= TASK PROMPT =
When you answer, copy every line of the listing below exactly.

= INFORMATION SHOWN =
((

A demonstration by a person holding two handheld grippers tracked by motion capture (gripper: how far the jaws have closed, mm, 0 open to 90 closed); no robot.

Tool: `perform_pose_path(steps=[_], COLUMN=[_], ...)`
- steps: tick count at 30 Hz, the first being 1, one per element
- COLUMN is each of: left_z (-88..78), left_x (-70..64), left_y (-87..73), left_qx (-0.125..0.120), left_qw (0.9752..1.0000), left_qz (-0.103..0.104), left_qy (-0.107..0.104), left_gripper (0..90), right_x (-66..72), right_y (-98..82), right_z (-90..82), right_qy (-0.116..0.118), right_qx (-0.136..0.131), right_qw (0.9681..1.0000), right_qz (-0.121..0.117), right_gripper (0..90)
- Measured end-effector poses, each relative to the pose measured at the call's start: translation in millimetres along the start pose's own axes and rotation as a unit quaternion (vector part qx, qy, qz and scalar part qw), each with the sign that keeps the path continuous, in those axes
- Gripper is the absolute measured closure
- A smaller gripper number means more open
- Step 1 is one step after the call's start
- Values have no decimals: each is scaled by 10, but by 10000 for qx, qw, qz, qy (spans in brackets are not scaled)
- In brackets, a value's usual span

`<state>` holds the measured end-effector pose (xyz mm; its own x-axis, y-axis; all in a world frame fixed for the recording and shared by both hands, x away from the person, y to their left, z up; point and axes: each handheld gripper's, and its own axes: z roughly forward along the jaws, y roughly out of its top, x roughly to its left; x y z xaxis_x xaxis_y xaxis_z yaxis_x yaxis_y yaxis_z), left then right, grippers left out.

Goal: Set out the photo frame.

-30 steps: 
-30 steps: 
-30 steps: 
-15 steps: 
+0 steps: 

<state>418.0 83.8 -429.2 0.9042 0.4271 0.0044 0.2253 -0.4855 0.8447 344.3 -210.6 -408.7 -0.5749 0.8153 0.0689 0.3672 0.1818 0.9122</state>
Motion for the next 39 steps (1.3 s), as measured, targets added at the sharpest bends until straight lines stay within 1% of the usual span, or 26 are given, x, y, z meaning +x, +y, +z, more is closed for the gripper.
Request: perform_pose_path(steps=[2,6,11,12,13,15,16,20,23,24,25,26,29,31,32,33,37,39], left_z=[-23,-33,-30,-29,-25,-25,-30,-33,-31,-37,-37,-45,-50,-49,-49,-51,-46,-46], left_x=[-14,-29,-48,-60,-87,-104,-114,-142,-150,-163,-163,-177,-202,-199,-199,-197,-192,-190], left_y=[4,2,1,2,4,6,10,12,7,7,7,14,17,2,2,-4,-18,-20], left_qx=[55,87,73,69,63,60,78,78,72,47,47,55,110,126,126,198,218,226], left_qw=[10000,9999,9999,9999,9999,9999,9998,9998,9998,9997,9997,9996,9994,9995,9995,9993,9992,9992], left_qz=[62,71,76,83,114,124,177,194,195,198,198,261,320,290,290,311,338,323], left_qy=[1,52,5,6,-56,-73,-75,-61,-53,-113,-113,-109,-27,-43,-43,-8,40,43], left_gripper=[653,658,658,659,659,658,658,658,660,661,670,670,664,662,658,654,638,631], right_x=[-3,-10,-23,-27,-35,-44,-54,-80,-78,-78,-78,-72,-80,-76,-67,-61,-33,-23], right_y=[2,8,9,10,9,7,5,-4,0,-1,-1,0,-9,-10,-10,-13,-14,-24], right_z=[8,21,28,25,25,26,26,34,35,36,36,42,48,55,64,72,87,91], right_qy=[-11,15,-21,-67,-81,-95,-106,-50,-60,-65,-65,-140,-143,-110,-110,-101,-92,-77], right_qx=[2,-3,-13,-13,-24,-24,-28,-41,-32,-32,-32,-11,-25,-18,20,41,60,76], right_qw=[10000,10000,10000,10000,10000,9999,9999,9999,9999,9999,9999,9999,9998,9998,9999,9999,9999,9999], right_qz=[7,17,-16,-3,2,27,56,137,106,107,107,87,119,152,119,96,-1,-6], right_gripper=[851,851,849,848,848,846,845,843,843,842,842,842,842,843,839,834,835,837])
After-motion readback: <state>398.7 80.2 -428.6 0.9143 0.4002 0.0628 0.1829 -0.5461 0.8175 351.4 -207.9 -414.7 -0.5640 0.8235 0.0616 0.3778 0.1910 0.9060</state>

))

= TASK SOLUTION =
A demonstration by a person holding two handheld grippers tracked by motion capture (gripper: how far the jaws have closed, mm, 0 open to 90 closed); no robot.

Tool: `perform_pose_path(steps=[_], COLUMN=[_], ...)`
- steps: tick count at 30 Hz, the first being 1, one per element
- COLUMN is each of: left_z (-88..78), left_x (-70..64), left_y (-87..73), left_qx (-0.125..0.120), left_qw (0.9752..1.0000), left_qz (-0.103..0.104), left_qy (-0.107..0.104), left_gripper (0..90), right_x (-66..72), right_y (-98..82), right_z (-90..82), right_qy (-0.116..0.118), right_qx (-0.136..0.131), right_qw (0.9681..1.0000), right_qz (-0.121..0.117), right_gripper (0..90)
- Measured end-effector poses, each relative to the pose measured at the call's start: translation in millimetres along the start pose's own axes and rotation as a unit quaternion (vector part qx, qy, qz and scalar part qw), each with the sign that keeps the path continuous, in those axes
- Gripper is the absolute measured closure
- A smaller gripper number means more open
- Step 1 is one step after the call's start
- Values have no decimals: each is scaled by 10, but by 10000 for qx, qw, qz, qy (spans in brackets are not scaled)
- In brackets, a value's usual span

`<state>` holds the measured end-effector pose (xyz mm; its own x-axis, y-axis; all in a world frame fixed for the recording and shared by both hands, x away from the person, y to their left, z up; point and axes: each handheld gripper's, and its own axes: z roughly forward along the jaws, y roughly out of its top, x roughly to its left; x y z xaxis_x xaxis_y xaxis_z yaxis_x yaxis_y yaxis_z), left then right, grippers left out.

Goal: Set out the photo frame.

-30 steps: 
-30 steps: 
-30 steps: 
-15 steps: 
+0 steps: 

<state>418.0 83.8 -429.2 0.9042 0.4271 0.0044 0.2253 -0.4855 0.8447 344.3 -210.6 -408.7 -0.5749 0.8153 0.0689 0.3672 0.1818 0.9122</state>
Motion for the next 39 steps (1.3 s), as measured, targets added at the sharpest bends until straight lines stay within 1% of the usual span, or 26 are given, x, y, z meaning +x, +y, +z, more is closed for the gripper.
Request: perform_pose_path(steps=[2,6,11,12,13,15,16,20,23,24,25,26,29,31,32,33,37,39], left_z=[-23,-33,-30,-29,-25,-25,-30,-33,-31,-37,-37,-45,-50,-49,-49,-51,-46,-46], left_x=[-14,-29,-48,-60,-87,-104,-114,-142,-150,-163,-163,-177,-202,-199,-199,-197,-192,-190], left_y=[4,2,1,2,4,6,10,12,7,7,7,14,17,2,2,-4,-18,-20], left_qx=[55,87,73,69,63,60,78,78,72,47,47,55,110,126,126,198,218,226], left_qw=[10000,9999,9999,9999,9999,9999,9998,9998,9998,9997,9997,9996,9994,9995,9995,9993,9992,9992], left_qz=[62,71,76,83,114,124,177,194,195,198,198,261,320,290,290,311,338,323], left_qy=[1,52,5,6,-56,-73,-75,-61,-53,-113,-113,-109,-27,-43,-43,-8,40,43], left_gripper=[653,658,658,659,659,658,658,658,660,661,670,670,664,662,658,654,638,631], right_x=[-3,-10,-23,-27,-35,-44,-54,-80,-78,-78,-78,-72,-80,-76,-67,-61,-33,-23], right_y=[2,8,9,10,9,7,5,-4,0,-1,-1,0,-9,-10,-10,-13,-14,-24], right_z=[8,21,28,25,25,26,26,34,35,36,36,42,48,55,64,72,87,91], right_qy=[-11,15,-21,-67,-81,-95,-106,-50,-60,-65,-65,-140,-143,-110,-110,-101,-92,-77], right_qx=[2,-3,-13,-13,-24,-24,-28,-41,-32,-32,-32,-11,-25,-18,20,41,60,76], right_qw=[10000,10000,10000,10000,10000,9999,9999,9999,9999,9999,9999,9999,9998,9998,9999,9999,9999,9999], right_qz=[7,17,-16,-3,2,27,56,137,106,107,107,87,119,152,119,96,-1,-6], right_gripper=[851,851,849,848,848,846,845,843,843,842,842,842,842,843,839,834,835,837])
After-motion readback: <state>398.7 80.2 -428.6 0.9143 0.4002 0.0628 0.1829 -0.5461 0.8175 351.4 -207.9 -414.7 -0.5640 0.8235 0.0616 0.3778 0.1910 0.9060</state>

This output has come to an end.